Le sentiment d’impuissance conduit souvent des patients à nier leurs troubles de mémoire. Cela complique le dépistage précoce, indispensable, selon les études en cours, pour espérer voir, avec les nouveaux médicaments qui seront sur le marché entre 2018 et 2020, un ralentissement de la progression de la maladie, voire un arrêt de la formation des plaques amyloïdes dans le cerveau, signe majeur de la présence de la maladie d’Alzheimer.
Déni de réalité
Andrea Pfeifer, patronne d’AC Immune, société basée à l’EPFL qui mène plusieurs projets de développement de médicaments contre la maladie d’Alzheimer, reconnaît le problème. «Il existe une stigmatisation de la maladie, comme c’était le cas pour le cancer il y a vingt ans. Alzheimer est une maladie dont les gens ne veulent pas parler. Les patients nient le plus souvent la réalité, et 30 à 50% d’entre eux ne sont pas diagnostiqués.»

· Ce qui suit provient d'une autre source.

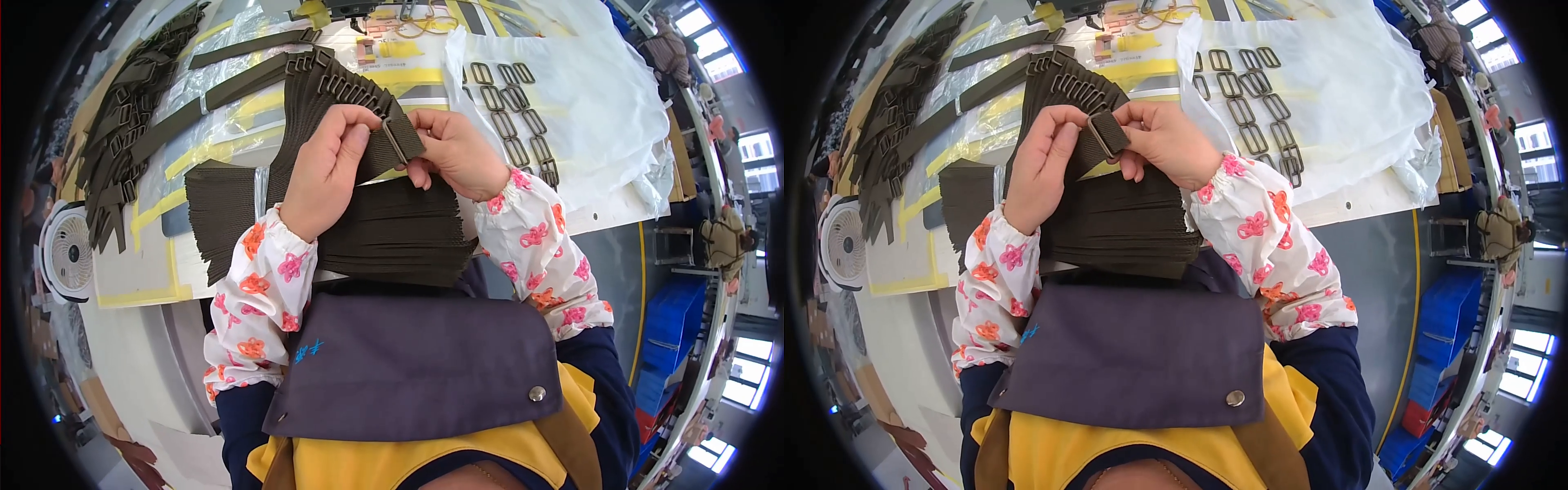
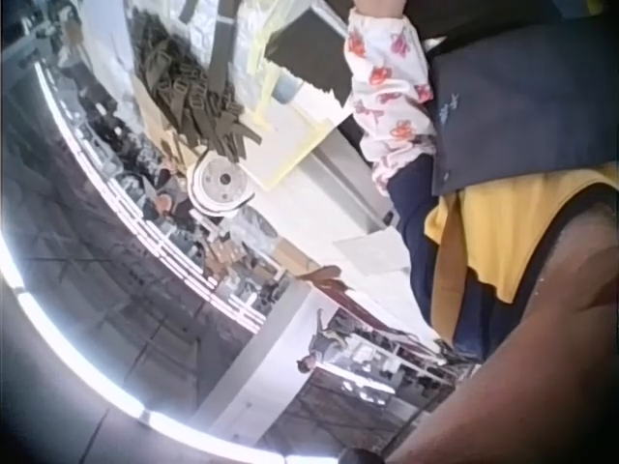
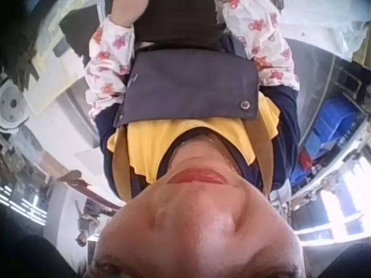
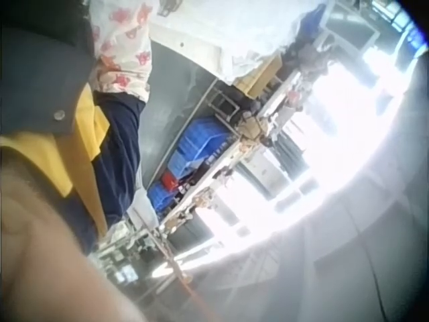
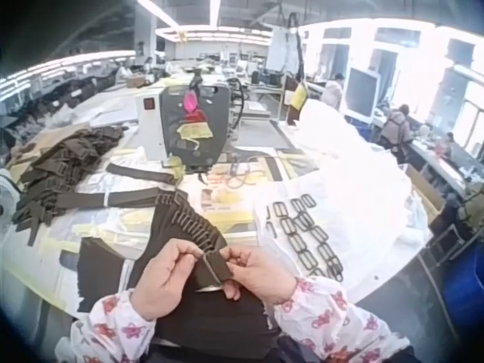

La pathologie est définie en sept stades, allant d’aucune déficience extérieurement visible par un simple test de mémoire au déficit cognitif très sévère souvent marqué par des troubles de la déglutition. Au premier stade, l’affection est déjà présente sous forme de protéines d’amyloïde ou de protéines tau en concentration trop importante dans le corps. Ces protéines vont peu à peu coloniser le cerveau, former des plaques ou des dégénérescences neurofibrillaires qui tueront les neurones.
Diagnostic précoce indispensable
Le diagnostic physiologique précoce, particulièrement difficile à poser, est donc devenu crucial pour que des percées scientifiques puissent se faire car, lorsque d’importants troubles de la mémoire apparaissent, il est déjà trop tard pour s’attaquer efficacement à la maladie. Plusieurs laboratoires pharmaceutiques, dont Eli Lilly et Biogen, ont échoué ces dernières années dans de vastes études cliniques de phase terminale 3 car les patients ne pouvaient pas être clairement diagnostiqués. Ces entreprises ont dû totalement revoir leurs études en sélectionnant de manière plus précise les patients au stade léger ou modéré de la maladie.
Eli Lilly développe le solanezumab, un anticorps monoclonal dont le dossier d’homologation sera déposé au premier semestre 2017. Ce sera le premier médicament de la nouvelle génération basé sur une troisième étude de phase 3 qui englobe en ce moment plus de 1000 patients. «Au terme des deux premières études, nous n’avons pas vu d’effet significatif du solanezumab sur l’ensemble des patients, constate Hans-Peter Hundemer, d’Eli Lilly. En revanche, sur ceux légèrement ou modérément atteints, on a constaté une différence significative de 34% entre les patients traités avec le médicament et ceux qui avaient absorbé un placebo.»
L’imagerie médicale plus fine du cerveau, par tomographie, et certaines analyses plus précises du liquide cérébrospinal prélevé par ponction lombaire permettront bientôt de désigner les malades d’Alzheimer qui auront la chance de voir un médicament ralentir, voire stopper l’évolution de la maladie qui ne sera dès lors plus associée à la fatalité.